Somaliland state is not Isaaq clan’s self-determination but a nation of different tribe’s rights to recognition as a country.
Reconfigurations of the statehood in the Somaliland case may also prompt the observer to question the relationship between sovereignties as constituted by the fact of international recognition and actual articulations on the ground. For example, the development of territorial sovereignty in the absence of international recognition should not necessarily be regarded as surprising; if one considers the broader course of international finance regimes over the last thirty years, enduring ‘Washington‐consensus’ logics of African state dis‐ empowerment, and advances of ‘transnational governmentality’ (Ferguson & Gupta 2005: 114) as paradigms of 21st Century global political development, then one might argue that Somaliland’s localised development of governance has actually benefited from a relative isolation from such networks of finance and conditionality. Similarly, one might note how the stakes attached to a seat at the international table in terms of access to finance and military aid only serves to establish state structures as themselves something worth fighting over, a persistent feature of state contestation in Somalia, yet scarcely a relevant concern for Somaliland’s state‐makers who have, for the last 34 years, operated in diplomatic limbo of recognition.
For the Somaliland case such legitimacy derives, in part, from the state’s continued championing of a nationalist narrative through a foreign policy centred around the question of international recognition. Whilst ‘recognition’ remains a perennial feature of any discussion on Somaliland developments – both economic and political – indicate that change is not beholden to any external diplomatic process and Somaliland is establishing itself as a hub of significant influence where nationalist expressions are concentrated and reproduced in political performance and a growing public sphere.

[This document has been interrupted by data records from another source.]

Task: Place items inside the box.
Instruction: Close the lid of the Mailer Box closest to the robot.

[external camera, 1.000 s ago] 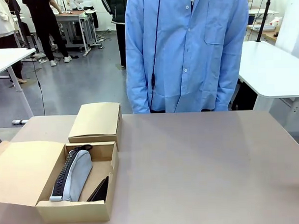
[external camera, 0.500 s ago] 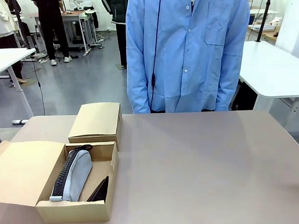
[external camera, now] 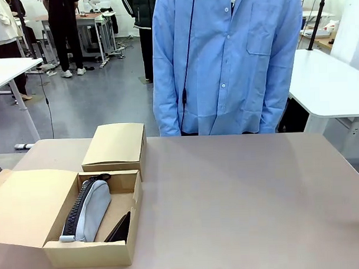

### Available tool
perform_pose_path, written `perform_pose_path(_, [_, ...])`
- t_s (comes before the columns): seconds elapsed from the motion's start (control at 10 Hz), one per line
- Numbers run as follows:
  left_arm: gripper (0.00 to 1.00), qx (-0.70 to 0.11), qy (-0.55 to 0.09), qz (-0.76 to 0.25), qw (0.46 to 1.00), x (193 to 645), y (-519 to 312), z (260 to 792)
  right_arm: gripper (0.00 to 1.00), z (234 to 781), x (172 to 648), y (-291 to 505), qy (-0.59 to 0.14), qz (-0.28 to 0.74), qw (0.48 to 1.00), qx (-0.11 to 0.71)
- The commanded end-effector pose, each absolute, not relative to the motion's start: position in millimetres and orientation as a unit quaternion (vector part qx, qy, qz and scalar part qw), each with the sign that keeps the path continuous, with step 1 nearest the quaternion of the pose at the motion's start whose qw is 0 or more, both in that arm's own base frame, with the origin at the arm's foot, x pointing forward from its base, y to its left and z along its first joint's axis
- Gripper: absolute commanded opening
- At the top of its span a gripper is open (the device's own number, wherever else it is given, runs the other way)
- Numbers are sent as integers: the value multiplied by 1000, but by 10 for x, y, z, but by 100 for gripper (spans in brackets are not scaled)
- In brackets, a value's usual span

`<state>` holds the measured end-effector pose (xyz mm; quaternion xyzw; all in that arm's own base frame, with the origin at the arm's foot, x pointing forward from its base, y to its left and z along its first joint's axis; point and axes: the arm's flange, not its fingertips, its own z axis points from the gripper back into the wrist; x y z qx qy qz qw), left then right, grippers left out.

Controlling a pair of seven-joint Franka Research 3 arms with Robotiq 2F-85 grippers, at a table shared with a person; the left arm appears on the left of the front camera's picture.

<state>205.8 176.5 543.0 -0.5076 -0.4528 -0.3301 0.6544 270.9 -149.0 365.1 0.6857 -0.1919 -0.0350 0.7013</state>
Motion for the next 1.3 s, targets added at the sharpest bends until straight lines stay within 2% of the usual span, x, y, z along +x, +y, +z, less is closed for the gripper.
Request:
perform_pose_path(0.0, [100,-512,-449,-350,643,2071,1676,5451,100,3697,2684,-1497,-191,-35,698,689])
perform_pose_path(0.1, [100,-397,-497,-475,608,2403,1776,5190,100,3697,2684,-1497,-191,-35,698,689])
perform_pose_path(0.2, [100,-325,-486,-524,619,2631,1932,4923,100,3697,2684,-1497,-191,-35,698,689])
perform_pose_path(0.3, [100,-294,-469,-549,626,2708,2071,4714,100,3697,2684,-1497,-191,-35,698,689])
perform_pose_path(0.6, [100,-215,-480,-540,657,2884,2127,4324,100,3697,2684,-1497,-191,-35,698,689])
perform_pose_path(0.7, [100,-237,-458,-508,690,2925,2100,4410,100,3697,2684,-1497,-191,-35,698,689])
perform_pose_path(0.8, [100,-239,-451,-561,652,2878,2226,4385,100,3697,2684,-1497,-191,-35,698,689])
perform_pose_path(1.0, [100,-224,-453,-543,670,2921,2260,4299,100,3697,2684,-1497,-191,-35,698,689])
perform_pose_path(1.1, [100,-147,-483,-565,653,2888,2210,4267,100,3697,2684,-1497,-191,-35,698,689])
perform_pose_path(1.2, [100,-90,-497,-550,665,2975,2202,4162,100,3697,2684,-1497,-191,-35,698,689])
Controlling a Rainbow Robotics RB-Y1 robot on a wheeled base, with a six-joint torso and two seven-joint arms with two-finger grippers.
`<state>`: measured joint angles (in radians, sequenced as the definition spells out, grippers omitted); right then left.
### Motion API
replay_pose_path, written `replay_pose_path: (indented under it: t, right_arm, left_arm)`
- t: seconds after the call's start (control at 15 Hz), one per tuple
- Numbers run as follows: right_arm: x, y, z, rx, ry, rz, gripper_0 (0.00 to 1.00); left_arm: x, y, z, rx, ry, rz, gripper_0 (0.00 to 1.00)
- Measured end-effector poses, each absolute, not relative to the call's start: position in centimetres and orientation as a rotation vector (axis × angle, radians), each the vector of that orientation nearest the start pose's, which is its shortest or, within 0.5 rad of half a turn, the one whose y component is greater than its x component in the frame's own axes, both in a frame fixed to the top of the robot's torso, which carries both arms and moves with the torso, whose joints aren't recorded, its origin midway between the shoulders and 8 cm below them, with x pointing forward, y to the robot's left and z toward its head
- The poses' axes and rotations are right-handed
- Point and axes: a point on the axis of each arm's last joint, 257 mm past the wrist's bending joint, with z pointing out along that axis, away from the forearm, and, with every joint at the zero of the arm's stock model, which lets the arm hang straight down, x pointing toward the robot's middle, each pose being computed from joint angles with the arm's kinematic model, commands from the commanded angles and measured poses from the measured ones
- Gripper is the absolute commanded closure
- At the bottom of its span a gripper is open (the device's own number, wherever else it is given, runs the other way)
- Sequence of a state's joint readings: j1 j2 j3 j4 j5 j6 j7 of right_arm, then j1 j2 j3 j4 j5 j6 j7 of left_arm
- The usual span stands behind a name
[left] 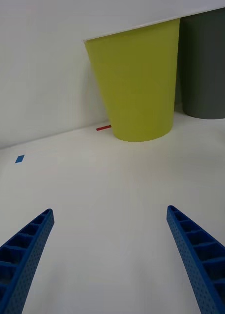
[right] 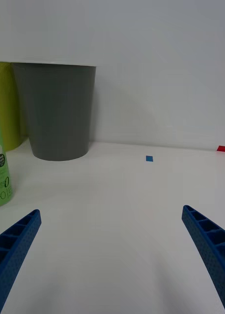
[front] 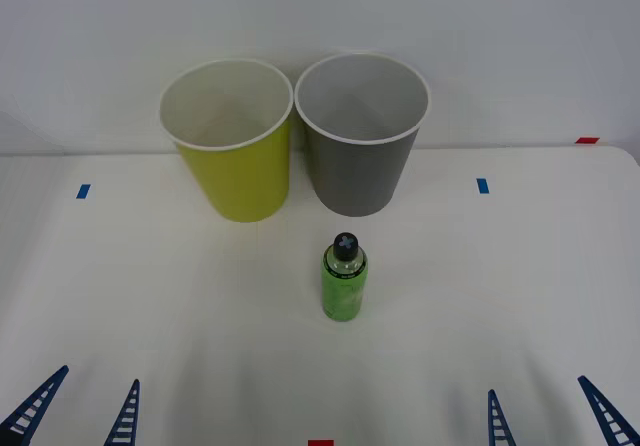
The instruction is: Put cans in the gray bin and PET bottles in the light green bin.
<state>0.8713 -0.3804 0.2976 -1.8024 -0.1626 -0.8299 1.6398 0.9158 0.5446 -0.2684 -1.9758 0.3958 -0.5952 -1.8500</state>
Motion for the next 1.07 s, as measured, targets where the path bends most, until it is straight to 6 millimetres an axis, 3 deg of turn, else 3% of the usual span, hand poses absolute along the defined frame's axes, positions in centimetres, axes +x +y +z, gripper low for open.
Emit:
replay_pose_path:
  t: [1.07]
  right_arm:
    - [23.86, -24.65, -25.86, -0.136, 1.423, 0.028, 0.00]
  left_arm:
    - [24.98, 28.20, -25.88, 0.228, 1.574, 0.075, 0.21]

Mitchell argues that the state should not be analysed as a set of structures but rather as ‘the metaphysical effect of practices that make such structures appear to exist’ (1991: 85). In context of ‘post‐post’‐coloniality we must interrogate the normative bases of these structures which are being projected and the conditions under which they are performed and reproduced. Ultimately the challenge may lie in adequately conceptualising both the real‐politick of actors operating with the constraints and opportunities of de facto sovereignty, as well as the discursive and imaginative effects of articulations of nationhood and the rhetoric of ‘deserving’ sovereignty (whereby it is, paradoxically, the absence of international recognised sovereignty which actually contributes to the narrative of Somaliland’s entitlement and therefore the discursive grounding of its popular legitimacy). One might argue that Somaliland’s earliest claims of independence should not necessarily be read at face value, and may well have represented a wider strategy of elites looking to solidify their power bases with an eye on the future reunification of Somalia. Somaliland’s first president, Mohamed Haji Ibrahim Egal, had views on independence which were contradictory, ambiguous and ultimately changeable (Bryden 2003: 347), and yet exerted a great deal power in configuring the political foundations of the de facto state. The ‘normalisation’ of non‐recognition in the political discourse of Somaliland’s ‘deserving’ sovereignty certainly provides opportunities for instrumental applications of nationalism by elites, and yet the popular reproductions of imaginations of the state may also be equally foundational for new technologies of governance which are emerging in the region.